テニスのダブルスでは基本的な陣形として、サービスラインを守る前衛とベースライン付近を守る後衛に分かれた雁行陣があります。今回は、この雁行陣について触れていきます。
そもそも雁行陣とはどう言った物なのか考えてみました。まず、雁行という名の由来からふれていきます。色々な説がありますが、要は上から見た前衛後衛の立ち位置が斜めになっているのです。斜めになっていると何が良いか?私はそこが重要だと思いました。
まず対戦相手の視点からみると、簡単に抜けそうな箇所が無い事に気づきます。ネット近くは前衛がいるので単純に前衛にボールを集めると相手はネット近くにいるのでこちらが攻められてしまいます。そうなると後衛を狙うのですが、前衛に触られないよう高くて深いボールになりがちです。そうなると攻めのボールとは言えません。雁行陣の相手に対して出来る攻めとは前衛の横を抜く(パッシング)か、後衛とのラリーで強打すること位しかありません。
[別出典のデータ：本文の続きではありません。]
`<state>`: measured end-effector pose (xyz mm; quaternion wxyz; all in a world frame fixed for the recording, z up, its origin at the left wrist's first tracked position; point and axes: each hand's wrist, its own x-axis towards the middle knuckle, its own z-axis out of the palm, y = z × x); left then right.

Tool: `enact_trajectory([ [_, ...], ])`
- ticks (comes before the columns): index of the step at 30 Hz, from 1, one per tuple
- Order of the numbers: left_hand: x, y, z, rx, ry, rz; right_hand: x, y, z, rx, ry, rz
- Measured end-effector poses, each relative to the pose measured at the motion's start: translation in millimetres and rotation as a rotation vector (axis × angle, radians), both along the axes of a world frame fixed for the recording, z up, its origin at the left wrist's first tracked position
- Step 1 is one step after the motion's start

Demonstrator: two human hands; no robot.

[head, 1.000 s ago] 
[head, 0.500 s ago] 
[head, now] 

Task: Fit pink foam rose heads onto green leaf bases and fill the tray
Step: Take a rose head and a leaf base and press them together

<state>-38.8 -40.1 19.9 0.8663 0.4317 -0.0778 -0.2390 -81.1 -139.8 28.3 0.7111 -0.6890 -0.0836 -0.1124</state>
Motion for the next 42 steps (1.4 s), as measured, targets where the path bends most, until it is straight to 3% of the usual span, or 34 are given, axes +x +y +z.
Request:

つまり、雁行陣は相手から攻められにくい陣形だと言えると思います。ただダブルスではシングルスとは異なり1ポイント1ポイントがあっという間に過ぎていきます。そんな時に一体勢を立て直したい時、相手の様子をみたい時に有効な陣形なのではないかと思いました。
ただし、中上級から上のレベルとなるともう少し工夫が必要です。なぜなら前衛をパッシングしたり後衛とのラリーで揺さぶりをかけるのがさほど苦にならないからです。むしろ雁行陣だとなす術もなくやられてしまう事も少なくないです。これはただ雁行陣を組むだけでは相手からすると穴があるように見えてしまってます。私は雁行陣の特性が活かせていない事が要因だと考えます。
例えば、前衛の立ち位置が甘い場合は楽々バッシングされてポイントを取られてしまうでしょう。もう少し言えば、その前のショットで後衛の配球がパッシングされやすいのではないか、と考える必要があります。そういう場合は前衛は味方の後衛が打つボールの軌道をよく見て、さらに相手の動きも見て自分の動作を考えるのです。それによって常にポジションを流動的にして相手に狙いを絞らせない事が出来るのです。この狙いを絞らせない、という点ですでに相手との駆け引きが始まっているのです。ボールが来る前から戦いは始まっているという事を意識できているか、はポイント獲得に大きく寄与します。
この駆け引きが成立してこその中上級以上の雁行次となるので、初級者や中級者は普段の練習から自分の配球やダブルスする時に前衛後衛とでどう動いたら効率よくポイントが取れるか、を常に考えるようにしてプレーするとより上手くなれると思います。
まずは相手の視点に立ち、ポイントを取られにくくしつつ自分達はポイントが取れるような動きを心掛けるとより早く上達できると思います。